An uptick in Chinese manufacturing activity in August has eased slowdown fears, but analysts have flagged concerns about the quality of growth and say growth momentum could slow in the fourth quarter.
Data on Monday showed China's final HSBC purchasing managers' index (PMI) for August was unchanged from the flash figure of 50.1 and up from an eleven-month low of 47.7 in July, continuing the positive tone set by China's official PMI figure out over the weekend, which showed factory activity expanding to a 16-month high of 51 in August up from 50.3 in July.
Despite the strong improvement in both indices, analysts told CNBC the positive momentum might not last for long.
"Despite the official PMI being at a 16-month high, it is still only merely 51. We do not expect a sustained period of recovery or acceleration in growth in the coming quarters," said Jian Chang, chief China economist at Barclays on CNBC's "The Call" on Monday.

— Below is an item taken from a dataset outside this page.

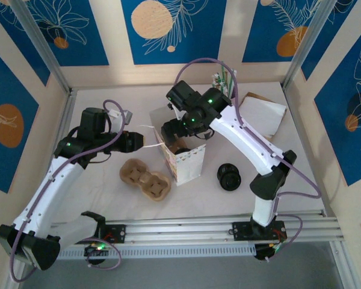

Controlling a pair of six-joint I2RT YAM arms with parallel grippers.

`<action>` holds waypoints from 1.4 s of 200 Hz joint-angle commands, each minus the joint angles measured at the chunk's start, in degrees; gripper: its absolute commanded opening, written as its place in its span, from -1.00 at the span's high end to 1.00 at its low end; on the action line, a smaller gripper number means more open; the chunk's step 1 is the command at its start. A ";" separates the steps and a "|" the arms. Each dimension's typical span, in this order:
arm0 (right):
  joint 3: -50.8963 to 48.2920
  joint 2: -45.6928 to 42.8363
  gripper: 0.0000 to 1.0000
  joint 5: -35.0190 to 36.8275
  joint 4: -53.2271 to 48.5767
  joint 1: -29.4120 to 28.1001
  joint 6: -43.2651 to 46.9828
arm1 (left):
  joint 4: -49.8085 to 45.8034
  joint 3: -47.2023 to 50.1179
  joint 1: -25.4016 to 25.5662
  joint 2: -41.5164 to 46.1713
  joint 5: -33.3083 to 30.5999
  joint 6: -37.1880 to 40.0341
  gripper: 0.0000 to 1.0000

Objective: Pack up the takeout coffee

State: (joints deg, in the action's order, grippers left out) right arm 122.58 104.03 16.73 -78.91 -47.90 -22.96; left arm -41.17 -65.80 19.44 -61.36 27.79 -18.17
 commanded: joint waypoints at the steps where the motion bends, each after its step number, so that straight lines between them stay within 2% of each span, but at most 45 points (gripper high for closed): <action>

"One thing to keep in mind in the medium term is that the fundamental challenges facing the Chinese economy have not changed," she said, referring to a plethora of headwinds faced by China's industry including overcapacity, rising labor costs, and the risks from a frothy property sector and concerns over the state of the banking sector.
"We do expect the year on year growth may slow down in the fourth quarter," added Chang.
Worries over slowing growth in China have escalated this year with many economists seeing growth falling as low below as 7 percent for the full year.
But positive data in recent weeks has helped fuel hopes that growth is stabilizing. Several investment banks have raised their third-quarter growth forecast, including JP Morgan, which has now hiked its forecast for the third quarter to 7.6 percent from 7.4 percent.
While analysts acknowledge signs of stabilization in the economy, they aren't convinced of the momentum.
(Read more: China a 'stallion' amid emerging market turmoil)
"The quality of the recovery is still pretty poor... and it remains to see whether the recovery can last into the fourth quarter this year," said Shen Minggao, Citibank's chief economist for China, His forecast was China's growth is for an annualized 7.4 percent growth in the third quarter, and 7.1 percent in the fourth.
Shen flagged two concerns about the recent PMI data; one, that the recovery seemed to be led by larger firms and less so by the small-and-medium-sized companies, and secondly, that liquidity seems to be getting scarce, which could damage growth.
"The liquidity is getting tighter. When larger firms start to invest they are sucking in more liquidity and crowding out credit for small and medium sized firms and the consumer, without further liquidity easing the rebound could be limited," he added.
(Read more: Why you can't trust the China recovery)
Jim McCafferty, managing director and co-head of equity research at CIMB Securities, told CNBC he was concerned the recent pickup in growth was fueled solely by the recent mini-stimulus measures rather than an improvement in domestic demand.
"What we need to see happening in China is growth moving away from government-led growth towards domestic consumption," he said.